March 25, 2010

Great New Blog

Thanks to an e-mail tip, I've stumbled across what looks like a very nicely-written blog about education by a psychology and education professor, which is just getting off the ground.  For instance, take a look at his most recent effort, a how-to about how to inflate your student's grades.  After all, you could ask your students this question:

The third president of the U.S.A. was:
A. John Adams
B. John Hancock
C. James Madison
D. Thomas Jefferson
Or, you could ask your students this question:

The third president of the U.S.A. was
A. George Washington
B. Thomas Jefferson
C. Bill Clinton
D. George W. Bush
In theory, both questions test the student's mastery of the same body of knowledge in history.  But you needn't be an expert in educational theory to confidently predict that you'll get a higher percentage of correct answers to the second question because the first is "tricker."  You can decide for yourself whether you want to commend or condemn the student who attempts to justify his answer of "John Hancock" or worse yet, Peyton Randolph or Thomas Mifflin, after getting the unfavorable results back.

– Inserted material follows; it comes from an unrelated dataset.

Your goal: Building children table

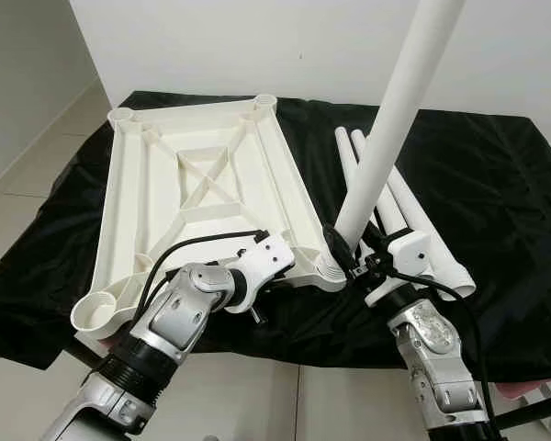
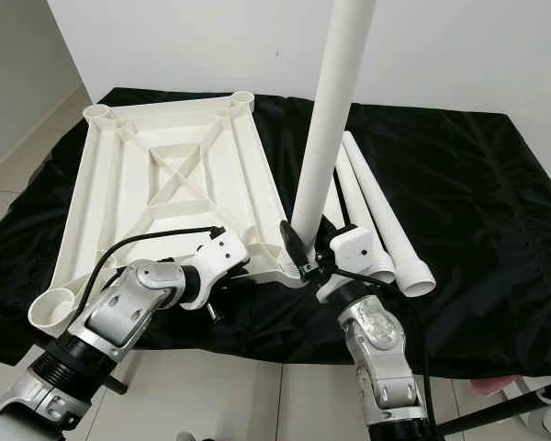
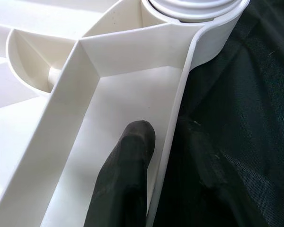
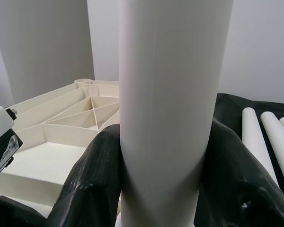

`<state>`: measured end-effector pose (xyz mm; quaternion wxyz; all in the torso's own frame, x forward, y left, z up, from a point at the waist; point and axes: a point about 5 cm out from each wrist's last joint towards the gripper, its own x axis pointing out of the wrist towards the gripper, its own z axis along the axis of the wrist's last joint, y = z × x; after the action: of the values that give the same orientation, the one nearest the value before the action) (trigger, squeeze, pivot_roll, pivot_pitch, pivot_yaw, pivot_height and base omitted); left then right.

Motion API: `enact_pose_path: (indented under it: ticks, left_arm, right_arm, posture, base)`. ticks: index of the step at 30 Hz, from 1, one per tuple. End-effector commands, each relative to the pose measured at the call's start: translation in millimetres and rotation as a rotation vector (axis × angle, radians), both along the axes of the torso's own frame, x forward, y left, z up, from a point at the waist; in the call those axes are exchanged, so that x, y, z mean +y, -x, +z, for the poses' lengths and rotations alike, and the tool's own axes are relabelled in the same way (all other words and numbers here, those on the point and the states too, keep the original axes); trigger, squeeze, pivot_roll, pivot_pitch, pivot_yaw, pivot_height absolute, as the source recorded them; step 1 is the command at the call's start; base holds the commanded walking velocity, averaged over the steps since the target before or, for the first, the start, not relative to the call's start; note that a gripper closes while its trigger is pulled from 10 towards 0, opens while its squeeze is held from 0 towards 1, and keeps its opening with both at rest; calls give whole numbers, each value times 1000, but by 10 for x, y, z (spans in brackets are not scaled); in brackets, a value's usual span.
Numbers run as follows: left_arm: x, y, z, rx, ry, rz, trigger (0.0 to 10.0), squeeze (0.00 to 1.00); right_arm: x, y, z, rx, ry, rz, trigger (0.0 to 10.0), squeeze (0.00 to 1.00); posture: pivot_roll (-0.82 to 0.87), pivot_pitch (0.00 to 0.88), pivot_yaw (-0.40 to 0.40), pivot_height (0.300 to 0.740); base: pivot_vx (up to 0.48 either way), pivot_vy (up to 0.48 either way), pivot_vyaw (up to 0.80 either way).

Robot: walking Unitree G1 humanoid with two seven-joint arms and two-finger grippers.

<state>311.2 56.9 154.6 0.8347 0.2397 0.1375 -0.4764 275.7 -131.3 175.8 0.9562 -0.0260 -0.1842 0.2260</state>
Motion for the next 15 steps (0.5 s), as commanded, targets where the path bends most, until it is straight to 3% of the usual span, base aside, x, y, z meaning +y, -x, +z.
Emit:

I'll let Prof. Stillman take it from there, and I commend his blog to all my Readers.

2 comments:

zzi said...

I always like to ask who's the 4th President. (better to ask and give two tries)

A. Alexander Hamilton
B. John Hancock
C. James Madison
D. Benjamin Franklin

Great Final Jeopardy question, category was "The 50 States."

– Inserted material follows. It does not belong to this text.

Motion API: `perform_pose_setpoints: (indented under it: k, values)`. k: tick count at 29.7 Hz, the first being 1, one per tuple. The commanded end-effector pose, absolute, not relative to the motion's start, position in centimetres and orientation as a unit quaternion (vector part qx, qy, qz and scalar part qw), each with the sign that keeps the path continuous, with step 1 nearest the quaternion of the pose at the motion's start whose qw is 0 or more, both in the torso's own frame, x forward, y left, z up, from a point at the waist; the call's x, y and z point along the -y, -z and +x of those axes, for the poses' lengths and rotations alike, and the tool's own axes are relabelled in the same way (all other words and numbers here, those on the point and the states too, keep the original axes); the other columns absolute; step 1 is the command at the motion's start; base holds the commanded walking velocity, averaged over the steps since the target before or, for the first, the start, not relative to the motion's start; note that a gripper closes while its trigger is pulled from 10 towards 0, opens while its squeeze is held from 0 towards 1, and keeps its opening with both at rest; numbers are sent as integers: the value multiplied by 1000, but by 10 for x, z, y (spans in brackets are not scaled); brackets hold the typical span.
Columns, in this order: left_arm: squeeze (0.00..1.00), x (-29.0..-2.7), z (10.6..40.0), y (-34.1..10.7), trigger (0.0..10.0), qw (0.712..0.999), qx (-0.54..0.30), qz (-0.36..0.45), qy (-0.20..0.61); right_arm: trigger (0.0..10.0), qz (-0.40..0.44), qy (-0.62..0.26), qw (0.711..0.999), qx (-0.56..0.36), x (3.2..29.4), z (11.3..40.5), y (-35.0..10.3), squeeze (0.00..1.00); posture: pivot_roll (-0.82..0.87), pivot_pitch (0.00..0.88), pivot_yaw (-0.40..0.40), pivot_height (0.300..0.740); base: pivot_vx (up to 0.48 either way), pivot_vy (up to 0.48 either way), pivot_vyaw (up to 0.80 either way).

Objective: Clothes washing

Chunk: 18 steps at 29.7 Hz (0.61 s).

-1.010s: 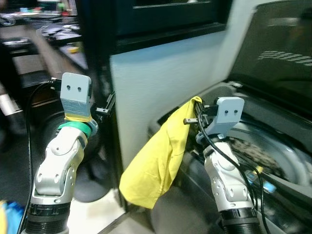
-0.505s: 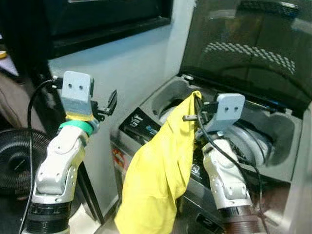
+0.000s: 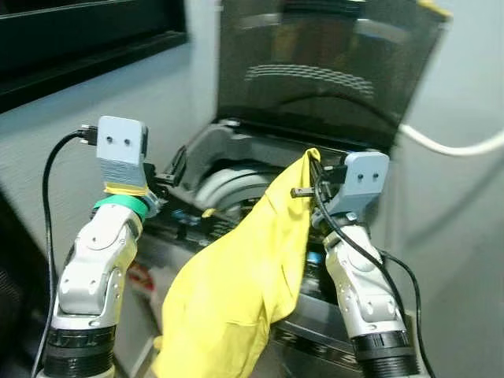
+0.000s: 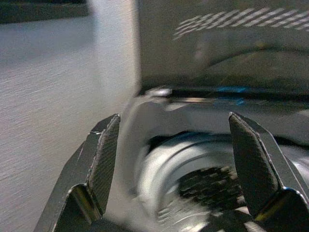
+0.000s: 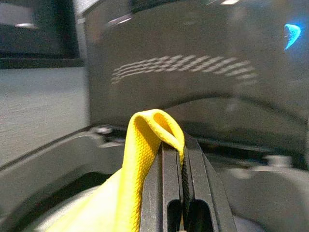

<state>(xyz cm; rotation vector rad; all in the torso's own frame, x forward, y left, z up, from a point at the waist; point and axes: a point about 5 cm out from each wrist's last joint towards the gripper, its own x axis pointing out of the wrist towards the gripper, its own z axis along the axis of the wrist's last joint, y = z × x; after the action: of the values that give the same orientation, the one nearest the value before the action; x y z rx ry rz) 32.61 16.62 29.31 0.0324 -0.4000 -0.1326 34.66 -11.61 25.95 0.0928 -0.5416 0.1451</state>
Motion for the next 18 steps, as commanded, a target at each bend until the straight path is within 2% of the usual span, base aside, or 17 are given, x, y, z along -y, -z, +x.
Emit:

"Benjamin Harrison had the admission orders shuffled, so no one knows which of these two states was 39th and which was 40th."

Anonymous said...

I remember when my schools got their first Scantron machines. It was beautiful. Tests all became multiple choice. There was also a discernible pattern: one answer way off, one kinda off, and two close ones. So the 3rd president question would be like:

(a) John Adams (close but not quite)
(b) Thomas Jefferson (correct)
(c) Aaron Burr (kinda off)
(d) Ronald Reagan (way off)

So even if you had no idea what the answer was, you could simply go by process of elimination. Which of these is nothing like the other? Ronald Reagan. Of the remaining three, I've heard of Adams and Jefferson, so scratch off Buff. So in ten seconds you've got a 50/50 chance on an answer you would spent 20 minutes trying to figure out if you had to simply fill in the blank.